By Reg Henry
Mitt Romney, the Republican chameleon soon to be nominated as his party's candidate for president, has taken another fateful step in camouflaging his formerly moderate image.
As general whooping sounds across the nation confirm, he has chosen Wisconsin Rep. Paul Ryan, a darling of the right, as his running mate. He had little choice, due to the unavailability of other candidates who might please red-meat voters, such as Genghis Khan or Vlad the Impaler.
Unlike old Genghis, who had sociability issues and bad table manners, young Mr. Ryan is said to be personally likable. Just 42 years old, he has a fine head of hair, essential to seeking high office due to the last acceptable form of discrimination in America: baldness prejudice.
He is also thoughtful and smart, a decided improvement on the last VP candidate for the Republicans, the lovely Sarah Palin, who would have struggled to beat a moose in dominoes. (I realize this is an ungallant remark, and I hereby withdraw it as being unfair to moose.) Some believe Paul Ryan is a handsome candidate, too, although others (OK, me) see a passing resemblance to an undertaker. It is not fair to say he gives the impression of measuring everybody he meets with his soulful eyes. It is just his way of measuring their entitlements, the better to inter them later.
As House budget chairman, he has had ample scope for his undertakings and in the past tried to privatize Social Security, an idea that had all the lift of a concrete balloon. Perhaps he could reprise this plan so that, come another recession, seniors will be forced to eat dog food, which would create many jobs in the dog food industry.
As it is, the budget that Ryan got through the House this year proposed turning Medicare into a voucher system for younger participants.

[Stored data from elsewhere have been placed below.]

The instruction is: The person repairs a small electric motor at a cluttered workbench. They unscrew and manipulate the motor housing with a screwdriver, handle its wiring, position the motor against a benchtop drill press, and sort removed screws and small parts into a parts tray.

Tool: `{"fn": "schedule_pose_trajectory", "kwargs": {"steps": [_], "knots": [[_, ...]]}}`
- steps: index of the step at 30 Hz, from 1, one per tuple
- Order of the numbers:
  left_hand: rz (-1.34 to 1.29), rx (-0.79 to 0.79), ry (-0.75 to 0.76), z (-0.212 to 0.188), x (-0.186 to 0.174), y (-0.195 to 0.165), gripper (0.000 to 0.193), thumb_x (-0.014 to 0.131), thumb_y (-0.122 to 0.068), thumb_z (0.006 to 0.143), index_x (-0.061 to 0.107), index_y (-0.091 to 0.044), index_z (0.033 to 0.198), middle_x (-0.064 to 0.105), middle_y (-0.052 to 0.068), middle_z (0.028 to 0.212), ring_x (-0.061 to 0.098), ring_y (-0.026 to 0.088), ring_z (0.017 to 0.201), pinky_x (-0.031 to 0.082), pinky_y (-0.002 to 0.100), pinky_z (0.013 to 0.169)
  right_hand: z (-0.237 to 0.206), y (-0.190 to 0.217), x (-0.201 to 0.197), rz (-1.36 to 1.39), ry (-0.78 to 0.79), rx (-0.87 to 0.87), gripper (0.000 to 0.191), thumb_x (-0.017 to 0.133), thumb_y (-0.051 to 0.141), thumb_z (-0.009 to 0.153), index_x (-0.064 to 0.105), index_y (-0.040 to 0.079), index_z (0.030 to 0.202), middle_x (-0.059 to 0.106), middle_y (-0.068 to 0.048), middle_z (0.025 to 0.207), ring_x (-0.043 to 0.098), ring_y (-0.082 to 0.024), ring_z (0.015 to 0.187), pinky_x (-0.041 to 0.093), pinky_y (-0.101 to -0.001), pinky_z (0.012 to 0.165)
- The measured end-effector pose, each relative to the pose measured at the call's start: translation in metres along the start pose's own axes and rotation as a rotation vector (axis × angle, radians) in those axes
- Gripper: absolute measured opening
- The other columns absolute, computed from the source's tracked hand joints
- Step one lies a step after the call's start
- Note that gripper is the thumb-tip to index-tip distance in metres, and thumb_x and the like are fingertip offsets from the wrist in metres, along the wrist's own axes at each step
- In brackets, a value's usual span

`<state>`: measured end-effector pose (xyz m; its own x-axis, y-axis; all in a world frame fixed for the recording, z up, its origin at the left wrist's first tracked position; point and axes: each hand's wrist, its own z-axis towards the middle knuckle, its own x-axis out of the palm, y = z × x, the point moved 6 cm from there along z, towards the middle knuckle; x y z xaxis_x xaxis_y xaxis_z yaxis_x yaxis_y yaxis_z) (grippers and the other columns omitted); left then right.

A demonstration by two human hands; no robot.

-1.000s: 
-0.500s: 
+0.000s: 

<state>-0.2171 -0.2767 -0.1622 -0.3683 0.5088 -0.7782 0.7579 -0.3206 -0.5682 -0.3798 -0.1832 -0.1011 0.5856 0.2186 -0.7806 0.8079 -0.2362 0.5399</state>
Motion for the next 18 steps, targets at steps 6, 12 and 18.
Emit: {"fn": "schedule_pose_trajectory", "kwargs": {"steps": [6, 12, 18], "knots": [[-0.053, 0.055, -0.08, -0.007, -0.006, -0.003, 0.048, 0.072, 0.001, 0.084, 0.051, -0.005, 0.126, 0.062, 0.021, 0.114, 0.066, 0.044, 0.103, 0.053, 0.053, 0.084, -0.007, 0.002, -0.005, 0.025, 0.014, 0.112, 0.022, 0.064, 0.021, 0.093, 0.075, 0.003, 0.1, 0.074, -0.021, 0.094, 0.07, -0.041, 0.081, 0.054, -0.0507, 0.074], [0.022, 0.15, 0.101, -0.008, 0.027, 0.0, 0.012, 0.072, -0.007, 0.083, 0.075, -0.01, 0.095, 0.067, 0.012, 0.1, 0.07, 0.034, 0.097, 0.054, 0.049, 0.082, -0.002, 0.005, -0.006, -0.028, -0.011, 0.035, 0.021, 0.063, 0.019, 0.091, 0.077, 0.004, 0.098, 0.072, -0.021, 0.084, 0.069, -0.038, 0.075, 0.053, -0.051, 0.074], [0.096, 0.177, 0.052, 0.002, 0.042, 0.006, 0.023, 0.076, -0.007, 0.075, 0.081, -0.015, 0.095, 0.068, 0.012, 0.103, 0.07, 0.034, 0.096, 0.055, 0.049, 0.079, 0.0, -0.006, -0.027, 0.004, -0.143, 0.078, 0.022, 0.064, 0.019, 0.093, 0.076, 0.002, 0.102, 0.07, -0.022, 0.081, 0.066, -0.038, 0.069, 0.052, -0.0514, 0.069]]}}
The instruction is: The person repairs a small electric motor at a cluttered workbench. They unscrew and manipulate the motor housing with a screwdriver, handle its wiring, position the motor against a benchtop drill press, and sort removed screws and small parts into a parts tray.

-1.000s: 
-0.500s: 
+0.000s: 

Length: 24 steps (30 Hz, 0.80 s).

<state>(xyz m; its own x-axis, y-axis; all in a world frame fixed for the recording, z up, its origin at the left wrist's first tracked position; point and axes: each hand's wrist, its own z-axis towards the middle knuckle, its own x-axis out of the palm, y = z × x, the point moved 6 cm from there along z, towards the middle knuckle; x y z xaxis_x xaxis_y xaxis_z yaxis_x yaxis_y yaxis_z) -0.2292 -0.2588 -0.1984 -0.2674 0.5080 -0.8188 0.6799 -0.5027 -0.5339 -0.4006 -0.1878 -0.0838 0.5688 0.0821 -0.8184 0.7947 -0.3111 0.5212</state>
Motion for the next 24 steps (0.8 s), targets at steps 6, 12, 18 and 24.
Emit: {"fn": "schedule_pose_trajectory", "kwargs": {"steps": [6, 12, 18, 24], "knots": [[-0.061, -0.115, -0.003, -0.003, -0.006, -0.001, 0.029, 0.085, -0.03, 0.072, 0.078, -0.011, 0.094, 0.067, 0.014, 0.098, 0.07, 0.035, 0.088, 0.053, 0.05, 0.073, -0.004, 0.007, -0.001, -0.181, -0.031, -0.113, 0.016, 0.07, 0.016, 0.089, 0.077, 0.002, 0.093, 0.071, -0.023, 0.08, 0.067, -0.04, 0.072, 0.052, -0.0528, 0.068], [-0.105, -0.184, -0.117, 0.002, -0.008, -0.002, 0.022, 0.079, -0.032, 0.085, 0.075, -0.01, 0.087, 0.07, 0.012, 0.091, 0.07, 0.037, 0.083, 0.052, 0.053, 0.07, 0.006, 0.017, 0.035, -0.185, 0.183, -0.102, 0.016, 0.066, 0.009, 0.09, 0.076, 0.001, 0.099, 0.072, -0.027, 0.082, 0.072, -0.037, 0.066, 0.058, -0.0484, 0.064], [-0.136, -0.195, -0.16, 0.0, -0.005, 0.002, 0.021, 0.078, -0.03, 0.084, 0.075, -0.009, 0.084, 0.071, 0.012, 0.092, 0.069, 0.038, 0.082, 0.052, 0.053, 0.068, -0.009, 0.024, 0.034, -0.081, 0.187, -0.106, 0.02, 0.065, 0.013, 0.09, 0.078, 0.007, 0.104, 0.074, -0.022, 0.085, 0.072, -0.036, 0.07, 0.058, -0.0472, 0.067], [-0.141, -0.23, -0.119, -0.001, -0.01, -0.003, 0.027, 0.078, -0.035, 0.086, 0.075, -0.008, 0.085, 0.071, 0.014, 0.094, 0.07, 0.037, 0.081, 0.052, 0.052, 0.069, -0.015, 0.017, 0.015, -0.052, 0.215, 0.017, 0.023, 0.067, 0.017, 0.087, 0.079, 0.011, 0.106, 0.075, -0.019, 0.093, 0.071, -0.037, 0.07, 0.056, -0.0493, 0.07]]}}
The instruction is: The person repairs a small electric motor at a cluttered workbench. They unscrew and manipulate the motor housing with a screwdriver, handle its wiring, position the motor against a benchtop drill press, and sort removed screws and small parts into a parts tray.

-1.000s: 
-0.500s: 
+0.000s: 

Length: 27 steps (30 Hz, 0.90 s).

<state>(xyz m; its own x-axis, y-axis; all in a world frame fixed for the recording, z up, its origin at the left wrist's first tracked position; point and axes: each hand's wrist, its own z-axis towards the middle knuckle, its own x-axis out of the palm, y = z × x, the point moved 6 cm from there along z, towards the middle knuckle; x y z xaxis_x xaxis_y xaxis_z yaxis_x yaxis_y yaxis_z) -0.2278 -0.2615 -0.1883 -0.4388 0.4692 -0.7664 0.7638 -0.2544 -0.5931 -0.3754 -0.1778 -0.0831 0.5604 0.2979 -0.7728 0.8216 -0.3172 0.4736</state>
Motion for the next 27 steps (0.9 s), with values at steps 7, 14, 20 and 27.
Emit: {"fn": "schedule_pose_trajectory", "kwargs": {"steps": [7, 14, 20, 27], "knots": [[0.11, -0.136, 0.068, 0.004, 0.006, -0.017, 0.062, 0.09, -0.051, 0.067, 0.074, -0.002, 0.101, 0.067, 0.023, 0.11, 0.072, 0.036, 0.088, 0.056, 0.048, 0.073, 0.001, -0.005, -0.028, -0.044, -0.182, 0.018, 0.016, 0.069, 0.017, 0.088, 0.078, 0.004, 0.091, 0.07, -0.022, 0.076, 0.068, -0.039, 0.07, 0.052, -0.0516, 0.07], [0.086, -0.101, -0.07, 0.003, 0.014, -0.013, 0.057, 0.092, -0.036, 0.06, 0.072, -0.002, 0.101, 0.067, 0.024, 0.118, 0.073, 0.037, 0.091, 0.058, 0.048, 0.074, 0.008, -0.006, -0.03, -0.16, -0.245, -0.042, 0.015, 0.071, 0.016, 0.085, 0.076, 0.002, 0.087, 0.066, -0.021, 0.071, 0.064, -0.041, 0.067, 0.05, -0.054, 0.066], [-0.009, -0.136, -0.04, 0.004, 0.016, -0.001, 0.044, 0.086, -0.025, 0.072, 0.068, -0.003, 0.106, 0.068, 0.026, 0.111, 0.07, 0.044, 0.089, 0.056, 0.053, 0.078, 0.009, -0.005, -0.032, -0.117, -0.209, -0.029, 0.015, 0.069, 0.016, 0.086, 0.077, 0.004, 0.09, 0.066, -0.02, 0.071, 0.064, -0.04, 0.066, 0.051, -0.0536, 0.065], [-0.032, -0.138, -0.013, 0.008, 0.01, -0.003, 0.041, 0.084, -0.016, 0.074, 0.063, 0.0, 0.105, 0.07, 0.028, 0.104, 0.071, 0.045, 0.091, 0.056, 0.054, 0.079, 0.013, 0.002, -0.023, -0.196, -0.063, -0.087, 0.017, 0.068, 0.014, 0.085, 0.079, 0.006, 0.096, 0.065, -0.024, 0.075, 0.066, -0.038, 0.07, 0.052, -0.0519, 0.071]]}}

In fact, if you have any entitlement, it's fair to say he would like to un-entitle you in the interest of fiscal health (the nation's health, not necessarily yours).
Of course, he would increase tax cuts for the wealthy to somehow help pay for it and end the health-care law ― modeled after Massachusetts Mitt's plan ― so that Americans can be free to be sick and not suffer the despotism of being responsibly insured.
None of this is really Ryan's fault. In his formative years, he had the misfortune of falling under the spell of the writer Ayn Rand and her antidote for altruism. Over the years, many young people have been infected by the notion of self-interest as the basis for moral action, despite what they learned in Sunday school.
Indeed, if you rub two grown men (or women) of extremist right-wing tendencies together, at least one well-thumbed copy of Ayn Rand is bound to fall out ― but only after they accuse you of trying to encourage gay marriage with your unorthodox rubbing.
As you can see, I think Mitt Romney has boldly answered his critics who were suspicious that he might be secretly reasonable, compassionate and sane despite all his tough talk during the campaign.
Surely now he has proved such doubts wrong. It takes some guts to go to Capitol Hill and pick one of its leaders to help lead America at a time when the gridlocked Congress is about as popular as a beef steak at the PETA annual dinner.
It takes audacity ― perhaps one might say the audacity of no hope ― to choose as his running mate someone whose working career has been spent almost entirely in Washington, D.C.
It takes daring to choose someone who is on record as wanting to put his government hands on Medicare when during the health care debate Tea Party types famously used to say: "Get your government hands off my Medicare."
At one stroke, Romney has secured the strong support of those people who would have voted for him anyway. The question is: What does his VP choice do for the rest of us, who think we live somewhere near the center of the political spectrum, or at least not on its extremes? (My own address is 123 Middle St., the small house slightly on the left.) Until recently, common wisdom decreed that presidential elections were won at the center, but the center is now the far right, according to Romney's new geometry. This leaves all centrists up the creek and in danger of losing any paddle with the slightest hint of government connection.
To quote a certain Irish poet: "Things fall apart; the center cannot hold; Mere anarchy is loosed upon the world ..."
I say it's about time for moderates to summon up their inner Genghis the Voter.